Authorpreneur Dashboard – Clara Harland

Clara  Harland

Escape From The Big Green Button

Literature & Fiction

Emma Whitfield sits in an airport on a typical day of fog and drizzle and wonders how she has ended up there. Six months earlier, after two years of searching for a decent job and with only a folder of rejection letters to show for it, she makes a sudden decision to ditch her demoralising photocopying career and run away to Prague to become a teacher, thinking this might kick-start her life again. Floundering down this path, she winds up living with a punky Californian, meets Dan The Scary Bouncer Tutor who looks as if he should be working the door of a club rather than training teachers, and batters away the constant innuendos of the eccentric scarf-wielding Charles. Soon after, she lands herself back in a UK summer school where the gorgeous Xavi catches her eye and she ends up teaching a rowdy bunch of Italian teenagers who are more interested in football and kissing one another than learning any English. This is a story of ex-Communist tower blocks, radioactive goulash, energetic games of ‘Bananas’, mishaps, general embarrassment and one girl’s quest to overcome an innate shyness and find some direction in life along the way.

Book Bubbles from Escape From The Big Green Button

Bananas

All around the UK, summer schools are now starting to draw to a close so I thought it would be an appropriate moment to share this Book Bubble. Sometimes known in the world of teaching English as a Foreign Language as 'Sausages', the game of 'Bananas' has proven to be one of the most successful activities I've used in a classroom. I felt that I couldn't write a book based around the diversity and eccentricity of EFL without including it. At this point in the book, Emma, a twenty-something who is trying to escape a life of photocopying by becoming a teacher, is back from her training course in Prague. She is now immersed in the intensity of a residential summer school; planning lessons into the small hours, dealing with her rowdy students, and steadfastly trying to ignore her growing attraction to one of the group leaders. Luckily, games like 'Bananas' are providing a welcome distraction.

Students, Ducks, Horses and a Lack of Road Sense:

On her return from Prague, Emma, a shy twenty-something who is trying to escape a life of photocopying, starts teaching at one of the many residential summer schools in the UK. Handed a group of rowdy Italian teenagers who have more interest in football and kissing one another than learning any English, she embarks on a month of chaos; planning lessons into the small hours, teaching her reluctant students, supervising discos, and suppressing her own growing crush on one of the group leaders. This book bubble describes the unique experience of trying to drag a hundred students around London in the middle of the busy summer without losing a few strays along the way.

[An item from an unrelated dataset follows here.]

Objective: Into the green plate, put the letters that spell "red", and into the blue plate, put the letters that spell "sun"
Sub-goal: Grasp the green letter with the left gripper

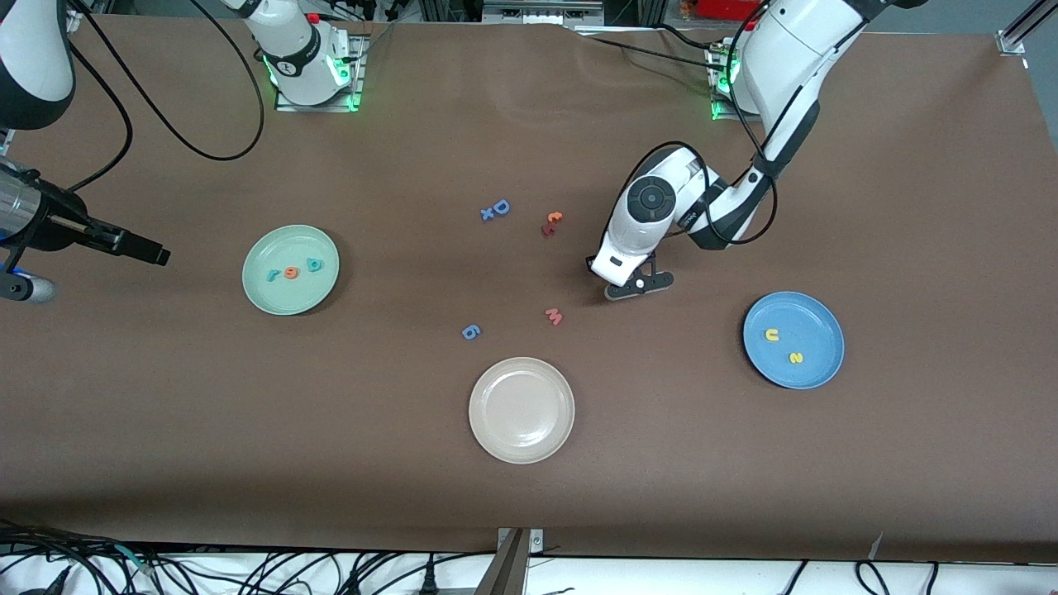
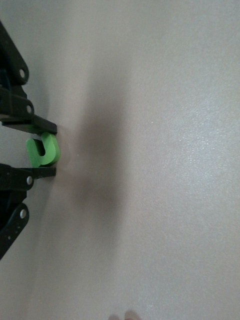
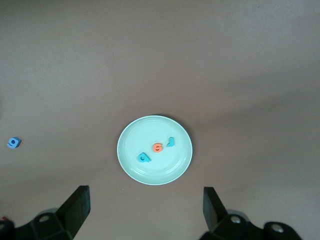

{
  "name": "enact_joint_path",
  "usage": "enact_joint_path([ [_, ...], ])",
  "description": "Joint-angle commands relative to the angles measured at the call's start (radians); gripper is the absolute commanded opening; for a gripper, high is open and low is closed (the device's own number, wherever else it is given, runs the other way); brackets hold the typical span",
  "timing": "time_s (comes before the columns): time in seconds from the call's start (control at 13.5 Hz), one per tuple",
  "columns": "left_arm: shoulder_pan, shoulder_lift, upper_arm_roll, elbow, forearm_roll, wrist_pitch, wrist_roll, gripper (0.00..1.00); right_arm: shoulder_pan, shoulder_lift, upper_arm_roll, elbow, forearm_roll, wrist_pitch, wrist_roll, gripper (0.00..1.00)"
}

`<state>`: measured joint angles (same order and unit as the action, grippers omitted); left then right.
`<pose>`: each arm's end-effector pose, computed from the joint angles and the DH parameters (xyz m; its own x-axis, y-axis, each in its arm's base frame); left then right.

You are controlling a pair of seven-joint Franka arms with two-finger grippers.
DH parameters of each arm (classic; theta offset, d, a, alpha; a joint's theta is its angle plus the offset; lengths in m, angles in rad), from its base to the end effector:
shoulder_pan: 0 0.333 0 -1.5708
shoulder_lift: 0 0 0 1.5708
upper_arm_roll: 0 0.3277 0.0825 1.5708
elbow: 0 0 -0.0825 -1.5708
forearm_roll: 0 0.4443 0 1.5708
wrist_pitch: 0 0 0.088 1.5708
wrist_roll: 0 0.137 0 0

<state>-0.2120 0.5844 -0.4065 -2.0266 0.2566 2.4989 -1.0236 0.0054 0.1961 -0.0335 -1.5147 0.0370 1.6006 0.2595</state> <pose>0.5072 -0.3728 0.1025 0.9654 0.2454 -0.0877 0.2468 -0.9691 0.0051 0.6685 -0.0122 0.5123 0.9519 -0.2845 -0.1139 -0.2864 -0.9581 -0.0009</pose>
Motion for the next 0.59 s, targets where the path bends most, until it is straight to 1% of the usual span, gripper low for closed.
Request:
enact_joint_path([
  [0.0,-0.003,-0.003,0.005,-0.004,0.050,0.009,-0.044,0.19,-0.018,-0.024,0.012,-0.002,0.012,-0.014,-0.011,1.00],
  [0.07,0.002,-0.004,0.005,0.002,0.050,-0.001,-0.036,0.19,-0.016,-0.029,0.009,-0.001,0.015,-0.030,-0.008,1.00],
  [0.3,0.011,-0.023,0.008,0.014,0.052,-0.029,-0.015,0.19,-0.016,-0.027,0.012,0.004,0.009,-0.018,-0.010,1.00],
  [0.52,0.049,-0.047,0.011,0.019,0.059,-0.063,0.084,0.19,-0.015,-0.024,0.015,0.005,0.011,0.013,-0.005,1.00],
])
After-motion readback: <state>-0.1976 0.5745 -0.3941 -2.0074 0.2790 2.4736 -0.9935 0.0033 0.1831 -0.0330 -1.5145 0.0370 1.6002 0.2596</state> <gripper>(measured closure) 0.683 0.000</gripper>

One of my main inspirations when writing the book was to make my reader laugh and this type of experience provides an insight into the chaotic yet often funny life of a teacher.

One Big Fuddley Heap of Confusion

Emma, a shy twenty-something who is trying to escape a life of photocopying in London, has embarked on a teacher-training course in Prague. This is the point at which she finds herself confronted with the prospect of teaching some grammar to a roomful of Czechs whose knowledge of the workings of English is, she suspects, probably better than her own. If anyone has ever been in a classroom and not known what the heck was going on, or has had to squeeze their brain through a series of barriers in order to understand something, then they are likely to relate to this. Add on the pressure of having to teach the information while simultaneously attempting to leap the obstacle of shyness, and a picture of what this situation might feel like begins to form. Will 'Showtime' be a success or will Emma be discovered as a 'Grammatical Fraud'?

Dawning realisation...

In this extract, Emma has just started her teacher training course in Prague and has been asked to teach a short lesson of her choice to her fellow trainees. She is a shy character who has realised that her main motivation for doing this course was to run away from the job she hated in London. It has only just dawned on her that part of becoming a teacher is the requirement to stand in front of a room full of people and speak. Unfortunately, previous experience has demonstrated that this is a skill she does not possess, or at least not without breaking out in a sweat and turning an attractive shade of burgundy. As a formerly shy person, I wanted to capture the feeling of sheer panic some face when dealing with a situation like this. Emma is not only escaping The Big Green Button, but is also escaping shyness. The determination to achieve this is one of the themes of the book.

How it began...

This excerpt comes from the first chapter of the book. The inspiration for it came from a number of office jobs I had. I felt incredibly frustrated in these jobs and developed an overwhelming desire to run away rather than get on that commuter train every morning. The book as a whole sprang out of the year I escaped my work in offices, went to Prague and became a teacher. I had an urge to write about it because I knew so many people who felt the same way in their jobs. They too had experienced the descent of the 'Big Frustrated Boredom Fog' I refer to later in the chapter, and had also stared out of many windows, dreaming of escape. Many people have had their own 'Big Green Button' moments and this is a story inspired by how I managed to escape my own.